Comment

Comment on Nvidia Sales Jump 56%, a Sign the A.I. Boom Isn’t Slowing Down

brucethemoose@lemmy.world ⁨2⁩ ⁨months⁩ ago

The power usage is massively overstated, and a meme perpetuated by Altman so he’ll get more more money for ‘scaling’

GPT-5 is already proof scaling with no innovation doesn’t work. And tech in the pipe like bitnet is coming to disrupt that even more; the future is small, specialized, augmented models, mostly running locally on your phone/PC because it’s so cheap and low power.

source

Sort:hotnew top

frezik@lemmy.blahaj.zone ⁨2⁩ ⁨months⁩ ago
Except none of these companies are making money. Like almost literally none. We’re about three years into the LLM craze, and nobody has figured out how to turn a profit. Hell, forget profit, not bleeding through prodigious piles of cash would be a big deal.

source
- brucethemoose@lemmy.world ⁨2⁩ ⁨months⁩ ago
  Nods vigorously.
  
  The future of LLMs basically unprofitable for the actual AI companies. We are in a hell of a bubble, which I can’t wait to pop so I can pick up a liquidation GPU (or at least rent one for cheap).
  
  That doesn’t mean power usage is an issue.
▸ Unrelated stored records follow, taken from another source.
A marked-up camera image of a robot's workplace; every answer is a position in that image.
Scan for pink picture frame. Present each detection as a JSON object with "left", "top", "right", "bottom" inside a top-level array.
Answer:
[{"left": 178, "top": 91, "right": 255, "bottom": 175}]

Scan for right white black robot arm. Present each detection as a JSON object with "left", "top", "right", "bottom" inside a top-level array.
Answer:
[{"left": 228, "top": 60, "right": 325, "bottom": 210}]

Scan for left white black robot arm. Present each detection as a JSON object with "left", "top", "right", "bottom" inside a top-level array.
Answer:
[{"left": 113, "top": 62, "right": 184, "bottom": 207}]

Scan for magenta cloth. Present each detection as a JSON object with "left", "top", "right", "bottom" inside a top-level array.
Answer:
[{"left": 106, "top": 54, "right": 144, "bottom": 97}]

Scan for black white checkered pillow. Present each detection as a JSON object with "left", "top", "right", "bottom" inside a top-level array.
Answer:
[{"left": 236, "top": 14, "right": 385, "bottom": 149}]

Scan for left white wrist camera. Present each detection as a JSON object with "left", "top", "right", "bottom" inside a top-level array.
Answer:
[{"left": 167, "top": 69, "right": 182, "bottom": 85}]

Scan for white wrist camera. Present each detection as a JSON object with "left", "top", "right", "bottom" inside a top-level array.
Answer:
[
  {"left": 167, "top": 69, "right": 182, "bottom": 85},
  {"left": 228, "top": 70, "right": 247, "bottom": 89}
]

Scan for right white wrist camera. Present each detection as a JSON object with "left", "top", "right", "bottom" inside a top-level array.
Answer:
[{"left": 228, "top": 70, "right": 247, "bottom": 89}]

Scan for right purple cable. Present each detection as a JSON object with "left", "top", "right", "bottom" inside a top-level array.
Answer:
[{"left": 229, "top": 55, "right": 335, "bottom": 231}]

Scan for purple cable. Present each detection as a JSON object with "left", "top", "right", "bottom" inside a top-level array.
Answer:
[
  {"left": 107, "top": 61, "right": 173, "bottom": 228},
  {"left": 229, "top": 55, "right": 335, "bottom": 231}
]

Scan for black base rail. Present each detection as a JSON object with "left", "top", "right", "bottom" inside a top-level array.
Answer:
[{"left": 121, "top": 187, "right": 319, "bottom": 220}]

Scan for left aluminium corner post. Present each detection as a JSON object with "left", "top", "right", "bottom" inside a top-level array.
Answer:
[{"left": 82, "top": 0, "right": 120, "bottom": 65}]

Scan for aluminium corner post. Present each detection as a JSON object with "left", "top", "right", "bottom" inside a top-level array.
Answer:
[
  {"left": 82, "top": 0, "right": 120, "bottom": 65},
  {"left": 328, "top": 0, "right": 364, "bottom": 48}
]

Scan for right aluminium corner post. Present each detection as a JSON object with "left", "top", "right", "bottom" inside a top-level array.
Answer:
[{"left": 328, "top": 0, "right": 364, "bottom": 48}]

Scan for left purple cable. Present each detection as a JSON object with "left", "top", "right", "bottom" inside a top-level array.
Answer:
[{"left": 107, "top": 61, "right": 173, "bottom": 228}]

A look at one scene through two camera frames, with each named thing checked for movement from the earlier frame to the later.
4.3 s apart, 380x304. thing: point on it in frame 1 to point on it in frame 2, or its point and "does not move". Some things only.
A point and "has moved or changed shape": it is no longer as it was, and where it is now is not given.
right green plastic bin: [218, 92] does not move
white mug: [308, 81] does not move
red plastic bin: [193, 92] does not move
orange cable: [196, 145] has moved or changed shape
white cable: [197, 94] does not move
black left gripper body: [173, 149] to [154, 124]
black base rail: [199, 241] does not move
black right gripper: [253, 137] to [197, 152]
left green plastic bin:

In fact, it seems like the sheer inefficiency of OpenAI/Grok and such are nails in their coffins.
  
  source
  - frezik@lemmy.blahaj.zone ⁨2⁩ ⁨months⁩ ago
    Power usage is what’s sucking the cash. What else could it be? Not all of these companies are building out lots of datacenters the way OpenAI is. They built what they have, and are now trying to make money on it.
    
    The companies that are charging for AI are charging about as much as buyers are willing to pay, but it’s orders of magnitude too small to cover their costs. The big cost is power usage.
    
    source
    brucethemoose@lemmy.world ⁨2⁩ ⁨months⁩ ago
    On the training side, it’s mostly:
    
    Paying devs to prepare the training runs with data, software architecture, frameworks, things like that.
    
    Paying other devs to get the training to scale across 800+ nodes.
    
    Building the data centers, where the construction and GPU hardware costs kind of dwarf power usage in the short term.
    
    On the inference side:
    
    Sometimes optimized deployment frameworks like Deepseek uses, though many seem to use something off the shelf like sglang
    
    Renting or deploying GPU servers individually. They don’t need to be networked at scale like for training, with the highest end I’ve heard (Deepseek’s optimized framework) being like 18 servers or so. And again, the sticker price of the GPUs is the big cost here.
    
    Developing tool use frameworks.
    
    On both sides, the big players burn tons of money on Tech Bro “superstar” developers that, frankly, seem to Tweet more than developing interesting things.
    
    source